Slow Songs

2.3K 209 47
                                    

Tekrarlama düğmesine basınca yine onun sesi kulaklarımı doldurdu. Manyak gibi Never Be Alone dinliyor ve klipteki kızın ne kadar şanslı olduğunu düşünüyordum. Gerçi ben daha şanslıydım ama neyse. O kızı deşeceğim.

Kulaklarımdan kulaklığım ayrılınca şaşkınlıkla gözlerimi açtım. Gözlerimdeki yaşları silip burnumu çektim ve kafamı kaldırdım.

"Shawn?" dedim korkuyla. Manyak gibi onun şarkısını dinleyip ağlıyordum ve rezil olmuştum.

"Faith?" dedi şaşkınlıkla. Daha fazla rezil olmamak adına ayağa kalktım ve hızla yürümeye başladım. Tam odadan çıkacakken konuştu. "Cameron."

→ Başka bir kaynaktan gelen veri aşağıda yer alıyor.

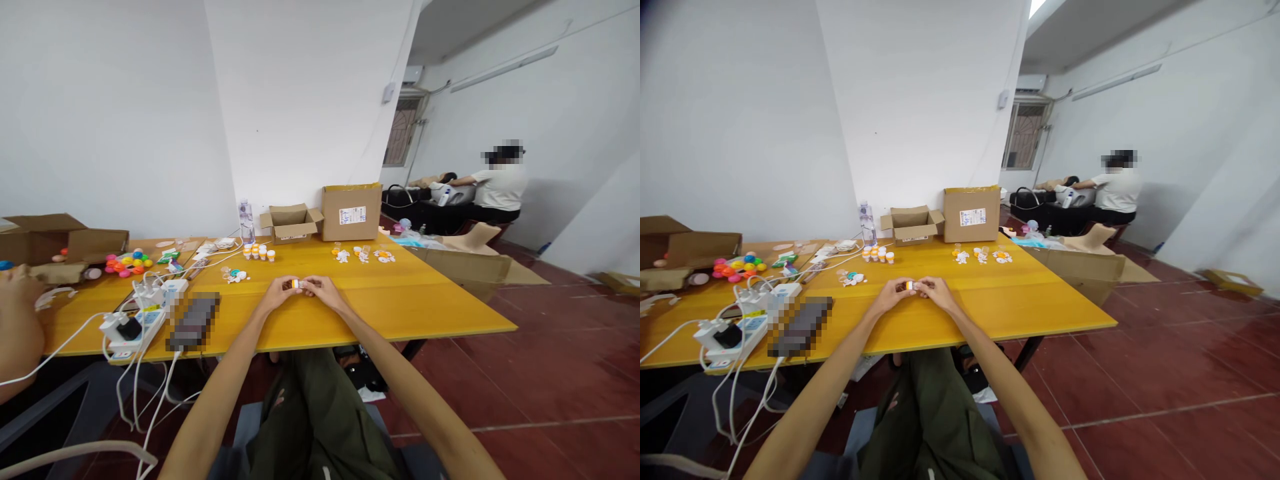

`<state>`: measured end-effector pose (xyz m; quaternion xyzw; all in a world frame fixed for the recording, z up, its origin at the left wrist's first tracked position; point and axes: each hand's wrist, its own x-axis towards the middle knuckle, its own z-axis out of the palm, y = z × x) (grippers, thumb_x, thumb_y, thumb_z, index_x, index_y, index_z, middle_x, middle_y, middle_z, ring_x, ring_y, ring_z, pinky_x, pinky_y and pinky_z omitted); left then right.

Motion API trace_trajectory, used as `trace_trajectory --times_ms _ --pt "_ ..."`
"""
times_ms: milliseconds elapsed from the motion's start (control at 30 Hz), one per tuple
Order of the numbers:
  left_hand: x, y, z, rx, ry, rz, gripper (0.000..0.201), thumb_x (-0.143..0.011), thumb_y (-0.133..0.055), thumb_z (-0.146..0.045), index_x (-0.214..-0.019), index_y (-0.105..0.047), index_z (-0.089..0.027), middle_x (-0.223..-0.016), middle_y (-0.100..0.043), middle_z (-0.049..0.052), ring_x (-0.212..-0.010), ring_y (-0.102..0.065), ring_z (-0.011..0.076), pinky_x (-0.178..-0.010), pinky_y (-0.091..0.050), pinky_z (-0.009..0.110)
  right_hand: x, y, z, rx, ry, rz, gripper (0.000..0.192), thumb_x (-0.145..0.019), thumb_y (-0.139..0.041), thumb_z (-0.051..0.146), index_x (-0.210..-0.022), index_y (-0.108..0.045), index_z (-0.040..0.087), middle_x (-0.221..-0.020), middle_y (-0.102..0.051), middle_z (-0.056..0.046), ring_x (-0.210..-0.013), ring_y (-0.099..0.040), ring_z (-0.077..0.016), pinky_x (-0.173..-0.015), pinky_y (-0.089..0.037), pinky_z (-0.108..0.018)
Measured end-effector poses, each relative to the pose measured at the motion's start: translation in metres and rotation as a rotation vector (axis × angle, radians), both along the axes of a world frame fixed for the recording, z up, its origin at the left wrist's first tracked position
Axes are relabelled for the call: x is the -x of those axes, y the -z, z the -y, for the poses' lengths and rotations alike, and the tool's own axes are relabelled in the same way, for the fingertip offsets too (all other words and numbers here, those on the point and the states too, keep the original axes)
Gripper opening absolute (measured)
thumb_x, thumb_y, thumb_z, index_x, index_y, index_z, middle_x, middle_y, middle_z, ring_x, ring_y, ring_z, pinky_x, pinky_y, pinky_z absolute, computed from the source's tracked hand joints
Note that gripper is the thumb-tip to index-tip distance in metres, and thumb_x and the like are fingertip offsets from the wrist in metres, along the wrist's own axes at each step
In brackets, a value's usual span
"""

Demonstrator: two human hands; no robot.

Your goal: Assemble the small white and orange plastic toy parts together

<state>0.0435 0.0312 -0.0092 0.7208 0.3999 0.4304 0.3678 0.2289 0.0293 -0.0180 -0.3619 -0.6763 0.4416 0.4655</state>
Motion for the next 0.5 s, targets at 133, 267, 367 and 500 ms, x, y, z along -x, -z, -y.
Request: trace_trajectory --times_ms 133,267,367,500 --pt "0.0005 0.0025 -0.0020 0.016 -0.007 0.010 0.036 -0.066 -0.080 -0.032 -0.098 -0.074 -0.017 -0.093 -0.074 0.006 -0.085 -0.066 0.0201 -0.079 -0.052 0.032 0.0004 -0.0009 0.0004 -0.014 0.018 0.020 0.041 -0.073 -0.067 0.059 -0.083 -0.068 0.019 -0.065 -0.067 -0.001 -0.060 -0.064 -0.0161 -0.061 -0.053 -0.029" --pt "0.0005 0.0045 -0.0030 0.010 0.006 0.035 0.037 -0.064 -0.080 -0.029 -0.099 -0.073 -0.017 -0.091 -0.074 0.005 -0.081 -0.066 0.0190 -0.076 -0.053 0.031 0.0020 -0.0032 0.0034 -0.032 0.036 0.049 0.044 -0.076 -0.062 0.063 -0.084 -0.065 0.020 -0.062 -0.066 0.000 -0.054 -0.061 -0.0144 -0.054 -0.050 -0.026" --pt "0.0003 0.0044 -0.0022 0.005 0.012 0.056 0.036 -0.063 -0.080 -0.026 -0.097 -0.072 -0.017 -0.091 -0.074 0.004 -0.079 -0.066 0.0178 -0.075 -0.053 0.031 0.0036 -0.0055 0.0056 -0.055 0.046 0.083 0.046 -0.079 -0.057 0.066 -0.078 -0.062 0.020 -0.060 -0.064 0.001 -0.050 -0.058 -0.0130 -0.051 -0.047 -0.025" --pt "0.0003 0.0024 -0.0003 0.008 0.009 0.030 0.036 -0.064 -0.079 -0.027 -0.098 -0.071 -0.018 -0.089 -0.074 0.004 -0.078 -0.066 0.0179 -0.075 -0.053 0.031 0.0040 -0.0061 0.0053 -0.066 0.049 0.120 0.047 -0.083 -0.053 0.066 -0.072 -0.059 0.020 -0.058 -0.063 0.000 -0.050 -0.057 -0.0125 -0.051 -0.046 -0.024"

Kapının arkasında sırıtan bir Cameron görünce şaşkınlıkla ağzım açıldı. Bana kocaman gülümseyip kapıyı çekti ve kilitledi.

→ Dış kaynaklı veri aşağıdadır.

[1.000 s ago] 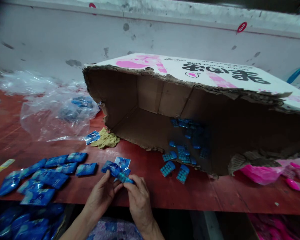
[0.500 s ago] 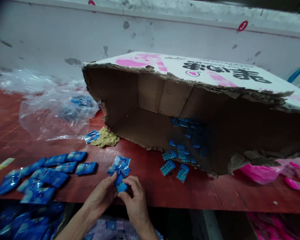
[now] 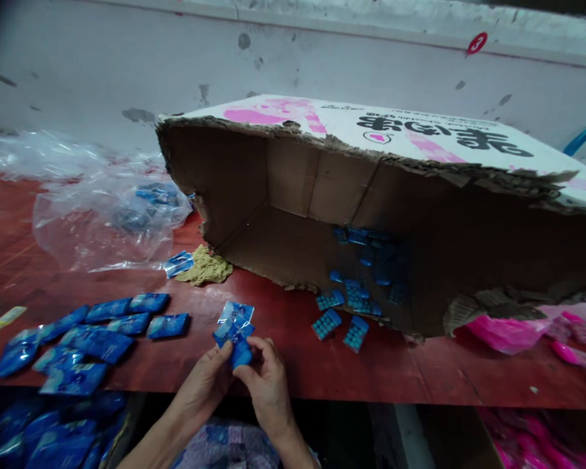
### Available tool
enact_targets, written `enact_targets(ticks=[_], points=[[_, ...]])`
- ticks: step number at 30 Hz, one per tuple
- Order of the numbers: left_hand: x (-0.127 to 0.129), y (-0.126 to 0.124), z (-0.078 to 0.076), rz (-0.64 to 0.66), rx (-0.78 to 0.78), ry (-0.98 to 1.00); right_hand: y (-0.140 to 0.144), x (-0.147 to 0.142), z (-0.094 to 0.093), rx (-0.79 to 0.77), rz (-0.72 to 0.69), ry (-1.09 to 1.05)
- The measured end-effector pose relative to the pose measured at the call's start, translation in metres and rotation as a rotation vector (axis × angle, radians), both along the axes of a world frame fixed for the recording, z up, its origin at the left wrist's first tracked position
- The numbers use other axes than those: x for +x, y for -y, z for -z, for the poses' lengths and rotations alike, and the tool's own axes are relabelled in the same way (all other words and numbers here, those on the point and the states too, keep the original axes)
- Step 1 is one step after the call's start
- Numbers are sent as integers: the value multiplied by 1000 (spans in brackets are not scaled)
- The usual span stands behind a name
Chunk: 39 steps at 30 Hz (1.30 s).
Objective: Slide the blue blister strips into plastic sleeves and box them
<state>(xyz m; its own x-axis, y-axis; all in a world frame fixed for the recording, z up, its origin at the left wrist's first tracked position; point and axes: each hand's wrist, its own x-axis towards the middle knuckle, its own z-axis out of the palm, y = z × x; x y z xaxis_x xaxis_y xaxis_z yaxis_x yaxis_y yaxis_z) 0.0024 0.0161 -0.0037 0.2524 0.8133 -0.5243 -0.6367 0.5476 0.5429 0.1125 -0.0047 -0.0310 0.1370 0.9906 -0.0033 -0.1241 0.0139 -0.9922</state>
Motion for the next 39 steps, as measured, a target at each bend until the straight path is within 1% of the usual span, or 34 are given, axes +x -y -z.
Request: enact_targets(ticks=[3,5,6,8,10,11,14,16,18,21,24,26,31,36,39], points=[[6,3,-1,-56,5,-64,2,-2,1,-37,25,-38],[5,4,-1,-27,-8,-43,1,1,-1,-82,-20,-37],[3,4,-2,4,-21,-15,0,4,-4,-96,-51,15],[-2,3,-2,72,-45,36,-4,12,-11,-92,-101,188],[-7,1,-2,119,-50,63,-8,19,-20,-51,-155,320],[-10,0,-1,136,-45,72,-10,22,-23,-23,-187,345],[-13,-1,0,177,-38,125,-13,24,-31,35,-278,301],[-13,-1,1,191,-60,161,-13,23,-32,46,-321,241],[-11,1,1,176,-80,194,-11,21,-31,44,-347,194],[-8,5,1,121,-82,223,-9,18,-25,9,-341,129],[-7,9,1,104,-70,212,-7,16,-17,-30,-320,80],[-5,11,1,97,-60,198,-6,15,-13,-28,-308,91],[0,14,-2,74,-46,134,-4,17,-12,19,-226,216],[2,9,-12,125,11,64,-5,19,-11,23,-222,125],[0,5,-15,89,20,0,-6,17,-11,15,-187,112]])
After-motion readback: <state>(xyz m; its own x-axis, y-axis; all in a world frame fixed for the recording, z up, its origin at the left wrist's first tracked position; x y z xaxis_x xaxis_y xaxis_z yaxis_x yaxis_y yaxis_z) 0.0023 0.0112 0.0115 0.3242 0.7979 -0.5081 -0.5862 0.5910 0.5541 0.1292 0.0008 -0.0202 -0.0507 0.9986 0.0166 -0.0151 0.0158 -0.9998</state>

"Lanet olsun." dedim ve yatağıma geri döndüm. Oturup bağdaş kurdum. Ben hayatımda böyle utandığımı hatırlamıyorum. Ağladığımı da. Kendimden nefret ediyorum.

Karşıma oturdu. Tek kelime etmiyordu. Benim de konuşacak halim yoktu zaten. Bu odadan çıkınca yapacağım ilk şey bu evi terk edip evime dönmek olurdu her halde. Sağlam çıkarsam. Kalp krizinden gidebilirim çünkü.

"Neden ağladın?" Diyecek bir şeyim yoktu. Seni sevdiğim için mi diyecektim? Dün gece karar verdiğim şey buydu. Başka açıklaması olamaz. Onunla mutluydum, kalp atışlarımı hızlandırıyordu, şarkılarının benim için yazılmış olmadığı gerçeği içimi acıtıyordu, gülümsemesini gördükçe daha mutlu oluyordum. Sırf gülümsemesi için rezil olmayı göze alıp bütün mallıkları yapabilirdim. Onu düşünmem bile gülümseme neden oluyordu ve daha binlercesi.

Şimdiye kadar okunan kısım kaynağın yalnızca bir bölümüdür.